The Hidden Costs Nobody Tells You About
Beyond the headline percentages, there are costs that catch businesses off guard:
1. Rate Inflation
Many agencies inflate the candidate’s salary expectations to boost their fee. A candidate willing to accept £55,000 might be presented as wanting £62,000, netting the agency an extra £1,400 on a 20% fee.
2. Advertising and Administration Charges
Some agencies charge separately for job board advertising (£200–£500 per listing), background checks (£50–£150), and psychometric testing (£100–£300). These should be included in the fee but often aren’t.
3. Extended Rebate Exclusions
Read the fine print on rebate clauses. Many exclude “redundancy,” “restructuring,” or situations where the candidate’s role changes.

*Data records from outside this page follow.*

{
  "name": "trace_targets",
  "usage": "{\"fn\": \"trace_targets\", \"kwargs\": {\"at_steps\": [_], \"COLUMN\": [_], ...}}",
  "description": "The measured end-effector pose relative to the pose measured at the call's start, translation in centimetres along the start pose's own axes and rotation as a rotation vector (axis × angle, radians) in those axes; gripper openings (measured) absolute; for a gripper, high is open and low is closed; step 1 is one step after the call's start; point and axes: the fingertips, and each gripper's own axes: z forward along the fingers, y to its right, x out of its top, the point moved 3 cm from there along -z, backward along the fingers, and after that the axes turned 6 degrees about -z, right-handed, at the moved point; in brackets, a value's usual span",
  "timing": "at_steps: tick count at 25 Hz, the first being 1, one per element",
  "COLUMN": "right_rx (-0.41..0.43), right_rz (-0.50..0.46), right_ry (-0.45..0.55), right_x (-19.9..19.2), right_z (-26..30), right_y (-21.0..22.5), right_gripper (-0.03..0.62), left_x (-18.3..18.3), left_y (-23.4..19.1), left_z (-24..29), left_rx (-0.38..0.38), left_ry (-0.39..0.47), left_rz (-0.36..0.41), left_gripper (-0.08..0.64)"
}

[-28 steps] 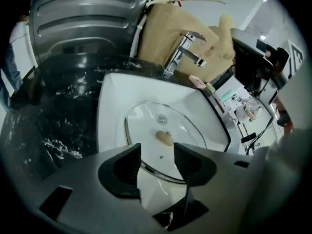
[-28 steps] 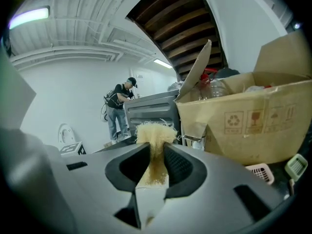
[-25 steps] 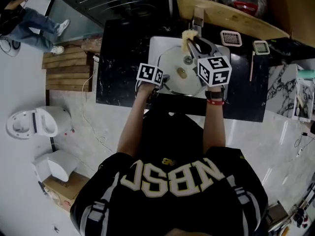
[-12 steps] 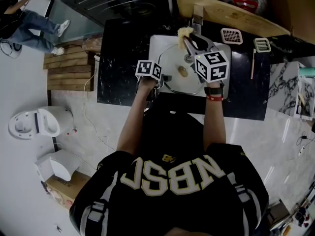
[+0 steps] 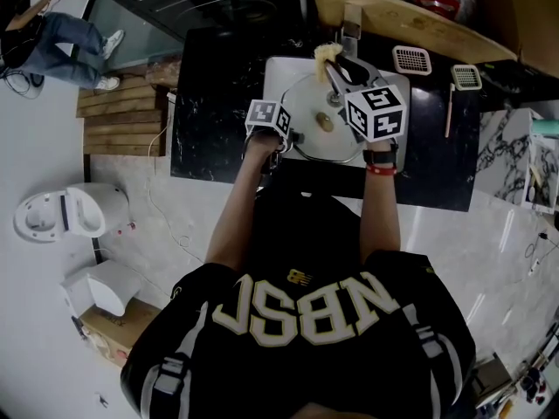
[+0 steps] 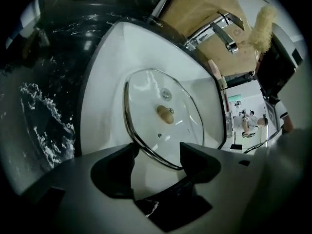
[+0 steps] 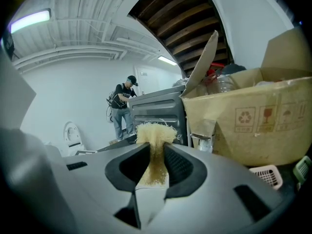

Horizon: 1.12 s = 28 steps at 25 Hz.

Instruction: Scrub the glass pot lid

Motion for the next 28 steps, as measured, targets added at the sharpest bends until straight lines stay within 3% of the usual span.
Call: {"fn": "trace_targets", "kwargs": {"at_steps": [9, 11, 18, 28], "right_rx": [-0.003, -0.004, -0.034, -0.023], "right_rz": [-0.010, -0.015, -0.001, 0.012], "right_ry": [0.007, 0.009, 0.000, -0.063], "right_x": [0.3, 0.4, -0.3, -2.8], "right_z": [-0.3, -0.6, -1.3, -1.9], "right_y": [-0.1, -0.2, 0.9, 0.9], "right_gripper": [0.101, 0.101, 0.101, 0.101], "left_x": [1.2, 1.7, 3.0, 3.6], "left_y": [-1.6, -2.2, -1.6, -0.6], "left_z": [2.5, 2.4, 1.5, -1.3], "left_rx": [0.106, 0.109, -0.086, -0.280], "left_ry": [-0.073, -0.028, 0.128, 0.258], "left_rz": [-0.109, -0.145, -0.244, -0.268], "left_gripper": [0.298, 0.192, 0.115, 0.092]}}
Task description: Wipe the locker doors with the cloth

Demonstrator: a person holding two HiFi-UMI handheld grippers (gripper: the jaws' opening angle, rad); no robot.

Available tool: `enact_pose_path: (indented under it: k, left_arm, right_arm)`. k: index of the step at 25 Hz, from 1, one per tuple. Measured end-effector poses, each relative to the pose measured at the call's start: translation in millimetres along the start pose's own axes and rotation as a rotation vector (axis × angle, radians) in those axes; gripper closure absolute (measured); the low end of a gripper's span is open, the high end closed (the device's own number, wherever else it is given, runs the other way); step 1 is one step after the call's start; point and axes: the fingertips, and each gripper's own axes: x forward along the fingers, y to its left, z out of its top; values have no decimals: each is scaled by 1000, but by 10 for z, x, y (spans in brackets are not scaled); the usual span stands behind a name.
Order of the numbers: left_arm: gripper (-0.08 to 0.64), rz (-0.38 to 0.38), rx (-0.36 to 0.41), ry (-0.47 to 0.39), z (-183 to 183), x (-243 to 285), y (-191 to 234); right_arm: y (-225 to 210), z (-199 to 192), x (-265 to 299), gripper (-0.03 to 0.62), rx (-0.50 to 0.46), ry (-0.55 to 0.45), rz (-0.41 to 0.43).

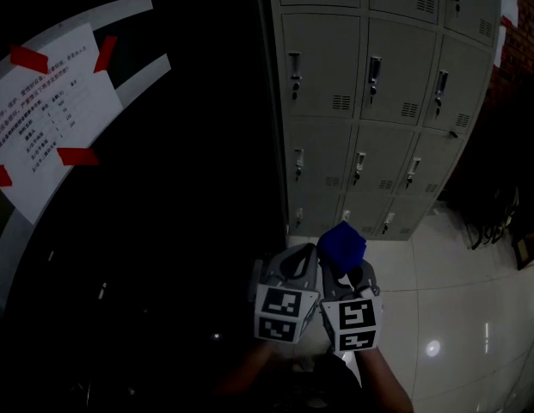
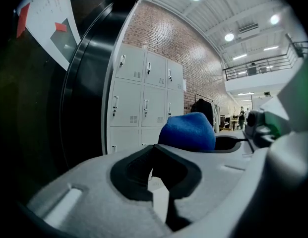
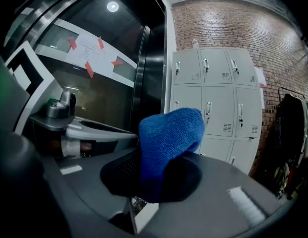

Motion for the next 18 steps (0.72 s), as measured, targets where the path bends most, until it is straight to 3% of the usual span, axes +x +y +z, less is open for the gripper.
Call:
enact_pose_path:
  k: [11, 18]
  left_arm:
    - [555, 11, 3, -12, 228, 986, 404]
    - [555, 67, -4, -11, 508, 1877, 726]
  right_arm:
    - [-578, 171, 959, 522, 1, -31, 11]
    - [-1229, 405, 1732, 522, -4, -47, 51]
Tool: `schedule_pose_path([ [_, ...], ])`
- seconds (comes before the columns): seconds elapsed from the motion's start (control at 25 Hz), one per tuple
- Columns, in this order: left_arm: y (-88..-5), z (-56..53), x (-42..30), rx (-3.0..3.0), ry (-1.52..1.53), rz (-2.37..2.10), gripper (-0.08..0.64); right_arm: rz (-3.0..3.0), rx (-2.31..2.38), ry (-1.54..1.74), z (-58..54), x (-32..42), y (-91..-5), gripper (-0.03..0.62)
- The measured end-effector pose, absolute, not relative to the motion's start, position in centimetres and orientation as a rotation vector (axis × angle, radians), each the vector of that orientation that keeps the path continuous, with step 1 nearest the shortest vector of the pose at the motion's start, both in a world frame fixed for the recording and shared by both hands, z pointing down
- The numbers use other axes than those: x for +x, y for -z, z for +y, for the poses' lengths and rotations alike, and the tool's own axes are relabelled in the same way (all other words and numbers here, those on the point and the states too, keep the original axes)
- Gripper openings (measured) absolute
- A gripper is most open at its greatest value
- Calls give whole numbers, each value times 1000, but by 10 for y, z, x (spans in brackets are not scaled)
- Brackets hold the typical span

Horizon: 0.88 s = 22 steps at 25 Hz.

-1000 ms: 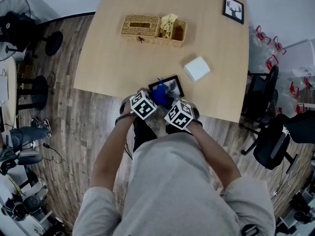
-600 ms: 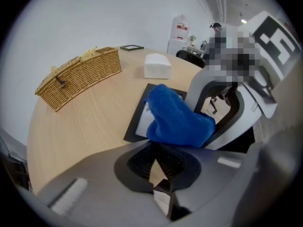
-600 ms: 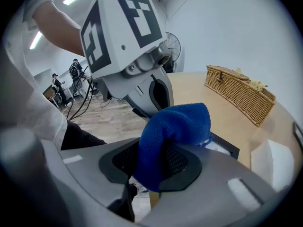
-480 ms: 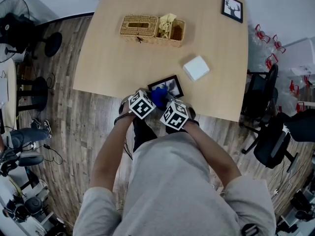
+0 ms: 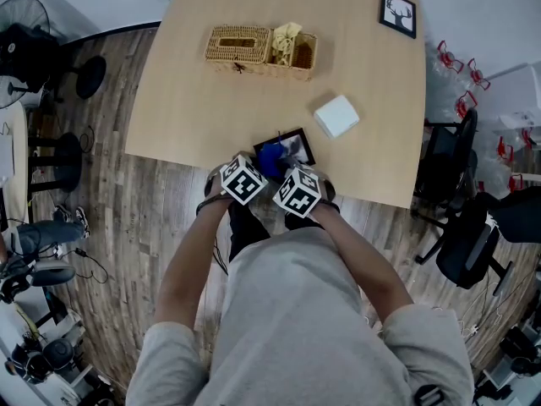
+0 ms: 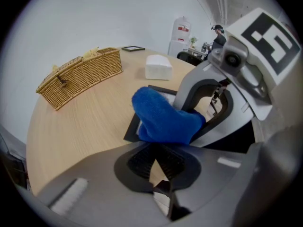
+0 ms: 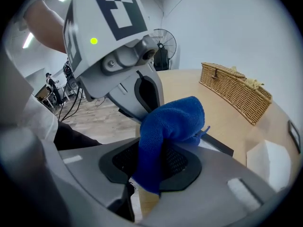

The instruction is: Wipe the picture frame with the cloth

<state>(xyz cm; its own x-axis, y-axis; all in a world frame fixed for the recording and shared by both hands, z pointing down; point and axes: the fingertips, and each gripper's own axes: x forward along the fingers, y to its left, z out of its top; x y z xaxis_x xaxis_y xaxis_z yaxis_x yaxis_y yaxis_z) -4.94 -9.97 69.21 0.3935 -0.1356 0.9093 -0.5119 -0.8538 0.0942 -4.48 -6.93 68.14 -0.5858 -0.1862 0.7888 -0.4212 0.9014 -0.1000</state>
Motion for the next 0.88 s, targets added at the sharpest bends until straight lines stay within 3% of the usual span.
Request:
schedule_pose_path([
  [0.88,-692,-98,-45,2303,-1406,-592,52,-2168,479,-320,-117,-42,-681,106],
])
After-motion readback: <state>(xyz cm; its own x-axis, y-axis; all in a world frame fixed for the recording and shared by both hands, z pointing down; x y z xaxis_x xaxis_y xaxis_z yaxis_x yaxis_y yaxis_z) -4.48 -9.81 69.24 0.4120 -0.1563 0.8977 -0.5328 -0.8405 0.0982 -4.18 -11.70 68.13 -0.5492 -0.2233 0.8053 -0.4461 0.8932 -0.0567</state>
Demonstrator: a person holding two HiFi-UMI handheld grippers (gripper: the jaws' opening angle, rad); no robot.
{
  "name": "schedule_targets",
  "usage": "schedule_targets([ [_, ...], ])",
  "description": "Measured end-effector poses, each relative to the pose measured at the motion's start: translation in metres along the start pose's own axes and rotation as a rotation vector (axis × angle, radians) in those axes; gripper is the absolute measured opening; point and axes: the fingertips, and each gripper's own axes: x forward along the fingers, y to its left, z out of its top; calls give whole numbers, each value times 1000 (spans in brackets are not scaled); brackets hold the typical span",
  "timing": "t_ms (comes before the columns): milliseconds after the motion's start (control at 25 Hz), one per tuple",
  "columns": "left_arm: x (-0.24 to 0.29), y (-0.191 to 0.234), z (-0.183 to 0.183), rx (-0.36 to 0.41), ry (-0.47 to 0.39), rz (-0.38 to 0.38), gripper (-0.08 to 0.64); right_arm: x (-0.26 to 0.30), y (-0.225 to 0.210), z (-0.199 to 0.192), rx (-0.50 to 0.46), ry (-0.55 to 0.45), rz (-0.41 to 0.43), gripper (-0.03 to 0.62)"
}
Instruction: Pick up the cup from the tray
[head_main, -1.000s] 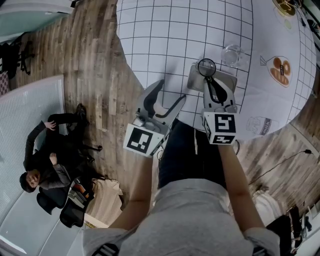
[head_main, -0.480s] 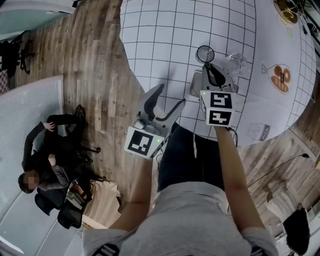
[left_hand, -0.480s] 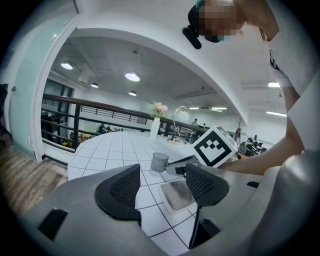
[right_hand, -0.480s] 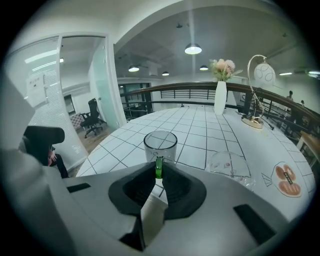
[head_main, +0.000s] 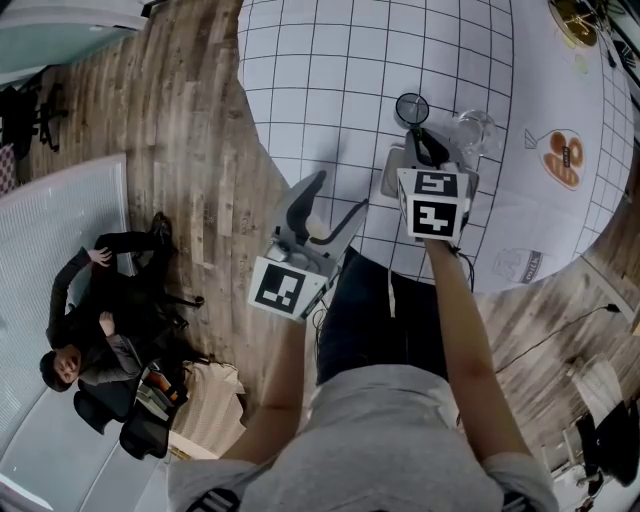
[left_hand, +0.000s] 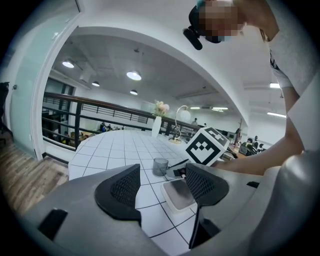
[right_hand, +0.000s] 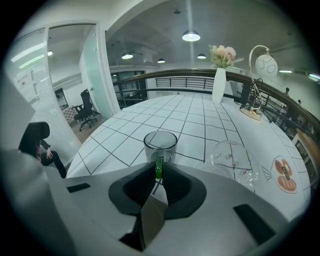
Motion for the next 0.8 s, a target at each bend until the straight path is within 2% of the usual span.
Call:
schedule_targets([
  [440,3,0,-2,-5,9,-8,295,3,0,-8,3,9,5,40],
  [600,3,0,-3,4,10,-2,295,1,-1,-5,27,-43,18,41],
  [680,3,-1,-2,5,7,1,295,-2,2,-2,40,-72,42,91],
  [800,4,-1,1,10,0,0,295,-11,2,3,36,-110,38,100],
])
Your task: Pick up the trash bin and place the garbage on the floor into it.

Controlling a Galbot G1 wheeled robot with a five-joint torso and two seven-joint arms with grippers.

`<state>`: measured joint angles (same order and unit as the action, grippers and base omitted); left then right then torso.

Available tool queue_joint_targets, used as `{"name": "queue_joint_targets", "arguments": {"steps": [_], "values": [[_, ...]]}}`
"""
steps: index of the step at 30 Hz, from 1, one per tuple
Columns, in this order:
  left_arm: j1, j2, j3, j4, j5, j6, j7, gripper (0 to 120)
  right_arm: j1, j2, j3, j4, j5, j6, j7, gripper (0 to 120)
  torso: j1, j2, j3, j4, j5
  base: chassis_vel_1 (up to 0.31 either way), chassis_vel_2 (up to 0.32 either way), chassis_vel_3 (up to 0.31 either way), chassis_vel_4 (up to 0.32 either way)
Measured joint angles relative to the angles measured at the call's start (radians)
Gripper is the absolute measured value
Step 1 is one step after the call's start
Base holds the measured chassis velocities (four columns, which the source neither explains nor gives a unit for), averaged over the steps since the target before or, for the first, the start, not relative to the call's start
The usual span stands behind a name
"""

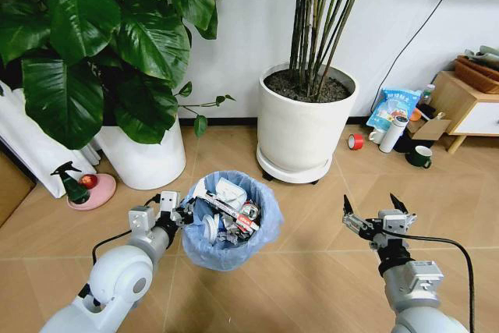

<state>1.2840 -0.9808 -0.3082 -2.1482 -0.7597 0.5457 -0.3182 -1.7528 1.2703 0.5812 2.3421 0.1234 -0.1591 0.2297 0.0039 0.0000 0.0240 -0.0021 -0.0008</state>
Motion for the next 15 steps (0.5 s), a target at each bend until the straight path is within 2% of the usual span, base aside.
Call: {"name": "queue_joint_targets", "arguments": {"steps": [15], "values": [[0.036,-0.011,-0.006,-0.015,0.024,-0.009,0.001,1,-0.012,-0.002,-0.007,0.0,-0.007,0.014,0.001,100,0.0,0.0,0.0,-0.0001,-0.0003,0.183,-0.102,-0.192,0.102]]}}
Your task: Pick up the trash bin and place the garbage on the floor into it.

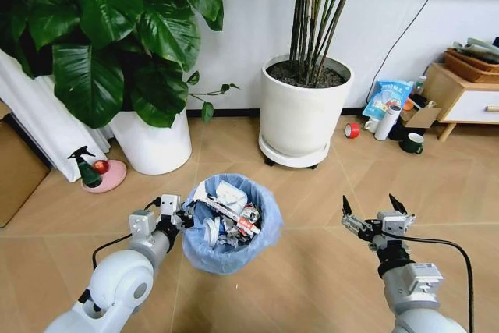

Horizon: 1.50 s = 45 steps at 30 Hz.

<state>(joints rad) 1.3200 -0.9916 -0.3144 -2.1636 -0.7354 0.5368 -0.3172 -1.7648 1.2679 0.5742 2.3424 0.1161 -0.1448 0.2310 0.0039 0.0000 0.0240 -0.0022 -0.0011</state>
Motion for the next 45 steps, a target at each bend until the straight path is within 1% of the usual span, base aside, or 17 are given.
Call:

If you hire a developer who gets reassigned to a different team and leaves, some agencies will argue the rebate doesn’t apply.
4. Multiple Agency Costs
Working with multiple agencies on the same role creates a bidding war that drives up candidate salary expectations. The agencies are competing on speed, not quality, and you end up paying more for a worse outcome.
5. Internal Time Costs
Every hour your hiring manager spends briefing agencies, reviewing unsuitable CVs, and attending unnecessary interviews is time not spent on their actual job. At senior level, this internal cost often exceeds the agency fee itself.
How FutureFill.AI Is Different
We built FutureFill as a recruitment agency alternative specifically because the traditional fee model is broken. Here’s what we do differently:
- Total transparency: You see the base market rate, our 20% margin, and the final cost before you commit to anything
- AI-first analysis: Our platform checks whether the role could be handled by an AI agent (from £499/month) before defaulting to an expensive contractor engagement
- No hidden charges: The price we quote is the price you pay. No advertising surcharges, no administration fees, no surprise invoices
- Two clear options: AI agent or contractor — no permanent placements. Use contractors to bridge the gap while you automate with AI
- Instant pricing: Upload a job spec and get a complete cost breakdown in minutes, not days
The average UK business spends 20–30% more than necessary on recruitment simply because they don’t know what fair pricing looks like. When you can see the numbers clearly, you make better decisions. For more on whether AI can handle your hiring needs, read our analysis of whether AI can replace recruitment agencies.
How to Reduce Your Recruitment Costs
Whether you stick with traditional agencies or move to an AI platform, these strategies will help:
- Negotiate fees upfront. Most agencies will drop 2–5% if you push back. Never accept the first quoted rate.
- Insist on fee transparency. Ask the agency to show you the candidate’s actual salary expectation versus what they’re quoting you.
- Check if the role needs a human. Before engaging any recruiter, run your job spec through FutureFill to see if an AI agent could handle it.
- Use longer rebate periods. Push for 90-day rebate clauses. Most candidates who are going to fail do so within the first three months.
- Consolidate your agency relationships. Use fewer agencies, build deeper partnerships, and negotiate volume discounts.